# Activity
Reproduce the data below exactly as written. Pictures do not belong in the copy.

BEGIN

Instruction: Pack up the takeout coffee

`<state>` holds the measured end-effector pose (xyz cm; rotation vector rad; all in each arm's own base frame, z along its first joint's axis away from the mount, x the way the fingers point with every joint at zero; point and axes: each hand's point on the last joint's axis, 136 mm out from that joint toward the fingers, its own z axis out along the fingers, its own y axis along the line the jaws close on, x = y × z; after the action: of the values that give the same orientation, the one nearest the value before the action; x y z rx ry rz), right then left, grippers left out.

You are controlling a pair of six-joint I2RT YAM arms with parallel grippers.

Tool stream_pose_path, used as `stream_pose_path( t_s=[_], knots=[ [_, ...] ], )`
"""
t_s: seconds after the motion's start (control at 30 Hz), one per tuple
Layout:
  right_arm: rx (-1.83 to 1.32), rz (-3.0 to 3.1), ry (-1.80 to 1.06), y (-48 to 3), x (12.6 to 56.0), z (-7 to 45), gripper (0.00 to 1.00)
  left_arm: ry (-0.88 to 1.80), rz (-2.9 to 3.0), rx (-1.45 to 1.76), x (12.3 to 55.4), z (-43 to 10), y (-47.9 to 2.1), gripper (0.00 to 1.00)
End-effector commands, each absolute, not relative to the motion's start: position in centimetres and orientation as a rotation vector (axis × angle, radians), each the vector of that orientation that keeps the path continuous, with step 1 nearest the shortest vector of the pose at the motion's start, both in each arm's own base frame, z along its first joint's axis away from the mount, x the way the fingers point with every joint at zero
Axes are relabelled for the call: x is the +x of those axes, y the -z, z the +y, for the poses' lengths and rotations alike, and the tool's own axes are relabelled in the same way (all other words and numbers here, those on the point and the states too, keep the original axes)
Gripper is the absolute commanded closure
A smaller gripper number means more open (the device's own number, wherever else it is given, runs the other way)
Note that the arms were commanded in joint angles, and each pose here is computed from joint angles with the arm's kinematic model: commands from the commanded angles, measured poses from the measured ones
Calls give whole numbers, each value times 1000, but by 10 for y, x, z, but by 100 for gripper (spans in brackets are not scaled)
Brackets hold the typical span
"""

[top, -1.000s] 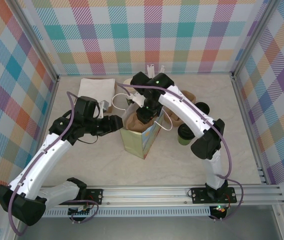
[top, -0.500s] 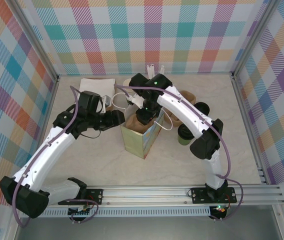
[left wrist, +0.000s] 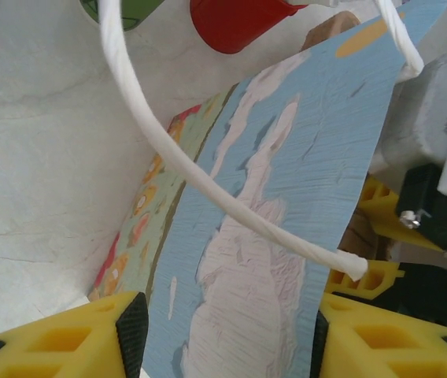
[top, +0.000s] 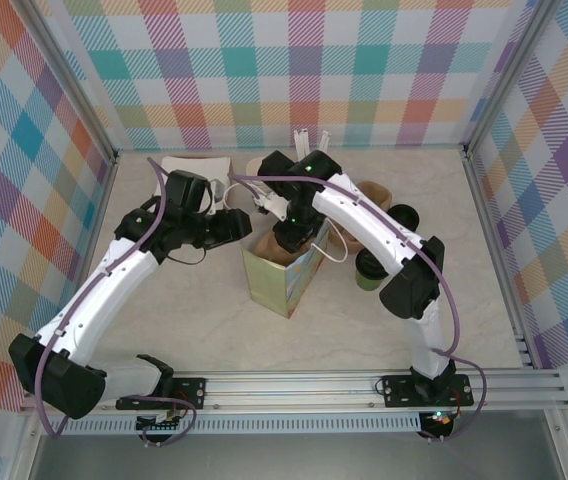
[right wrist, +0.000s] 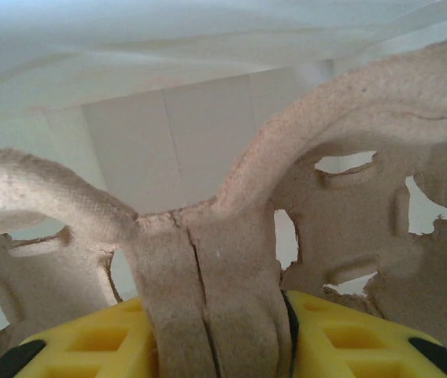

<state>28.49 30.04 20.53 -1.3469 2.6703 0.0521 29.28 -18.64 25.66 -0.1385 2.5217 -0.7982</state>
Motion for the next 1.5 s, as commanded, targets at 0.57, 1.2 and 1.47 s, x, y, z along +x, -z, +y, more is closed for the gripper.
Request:
stream_pose_path(
  t_s=[0.57,1.2,1.47],
  knots=[
    [-1419,2711,-23,-194,276,297,55,870,2466,-105,300,-193,-276,50],
    [-1365,2646,-63,-215,284,305,30,924,2466,-93,295,-198,-277,48],
    [-1320,2586,-80,-236,289,306,22,919,2471,-96,295,-197,-276,43]
  ],
)
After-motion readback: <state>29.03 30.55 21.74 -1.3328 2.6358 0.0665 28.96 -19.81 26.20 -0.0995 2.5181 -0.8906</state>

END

# Exercise answer
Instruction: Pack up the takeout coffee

`<state>` holds the measured end-effector pose (xyz cm; rotation vector rad; all in each arm's own base frame, z along its first joint's axis away from the mount, x the way the fingers point with every joint at zero; point and axes: each hand's point on the last joint's axis, 136 mm out from that joint toward the fingers, its own z axis out along the fingers, its own y axis along the line the jaws close on, x = y × z; after the action: of the values that give the same orientation, the one nearest the value before the action; x y z rx ry rz), right then left, grippers left out.

You are controlling a pair of six-joint I2RT YAM arms with parallel grippers.

Tool stream_pose_path, used as `stream_pose_path( t_s=[_], knots=[ [_, ...] ], )`
"""
t_s: seconds after the motion's start (control at 30 Hz), one per tuple
Layout:
  right_arm: rx (-1.83 to 1.32), rz (-3.0 to 3.1), ry (-1.80 to 1.06), y (-48 to 3), x (12.6 to 56.0), z (-7 to 45), gripper (0.00 to 1.00)
  left_arm: ry (-0.88 to 1.80), rz (-2.9 to 3.0), rx (-1.45 to 1.76), x (12.3 to 55.4), z (-43 to 10), y (-47.9 to 2.1), gripper (0.00 to 1.00)
End-effector commands, each absolute, not relative to the motion's start: position in centimetres and orientation as a rotation vector (axis × angle, radians), each the vector of that orientation that keeps the path continuous, with step 1 nearest the shortest vector of the pose at the motion's start, both in each arm's own base frame, z along its first joint's axis away from the mount, x the way the fingers point with every joint at zero
Axes are relabelled for the call: x is the +x of those axes, y the -z, z the +y, for the poses' lengths and rotations alike, and the tool's own axes are relabelled in the same way (all other words and numbers here, those on the point and the states too, keep the original axes)
Gripper is the absolute commanded closure
A smaller gripper number means more open (the device's own number, wherever else it is given, runs the other way)
Note that the arms were commanded in joint angles, and each pose here is computed from joint angles with the arm's kinematic model: commands from the commanded angles, measured poses from the measured ones
Calls give whole numbers, each value times 1000, but by 10 for y, x, z, but by 100 for gripper (spans in brackets are not scaled)
Brackets hold the typical span
"""

[top, -1.000s] 
[top, -0.500s] 
[left wrist, +0.000s] 
[top, +0.000s] 
[right wrist, +0.000s] 

<state>28.49 30.04 20.53 -1.3469 2.6703 0.0521 29.28 -18.64 25.66 -0.1385 2.5217 -0.7982</state>
Motion for the next 1.5 s, as commanded, targets at 0.57, 1.2 and 1.47 s, x, y, z along +x, -z, +y, more is closed for the gripper.
Request:
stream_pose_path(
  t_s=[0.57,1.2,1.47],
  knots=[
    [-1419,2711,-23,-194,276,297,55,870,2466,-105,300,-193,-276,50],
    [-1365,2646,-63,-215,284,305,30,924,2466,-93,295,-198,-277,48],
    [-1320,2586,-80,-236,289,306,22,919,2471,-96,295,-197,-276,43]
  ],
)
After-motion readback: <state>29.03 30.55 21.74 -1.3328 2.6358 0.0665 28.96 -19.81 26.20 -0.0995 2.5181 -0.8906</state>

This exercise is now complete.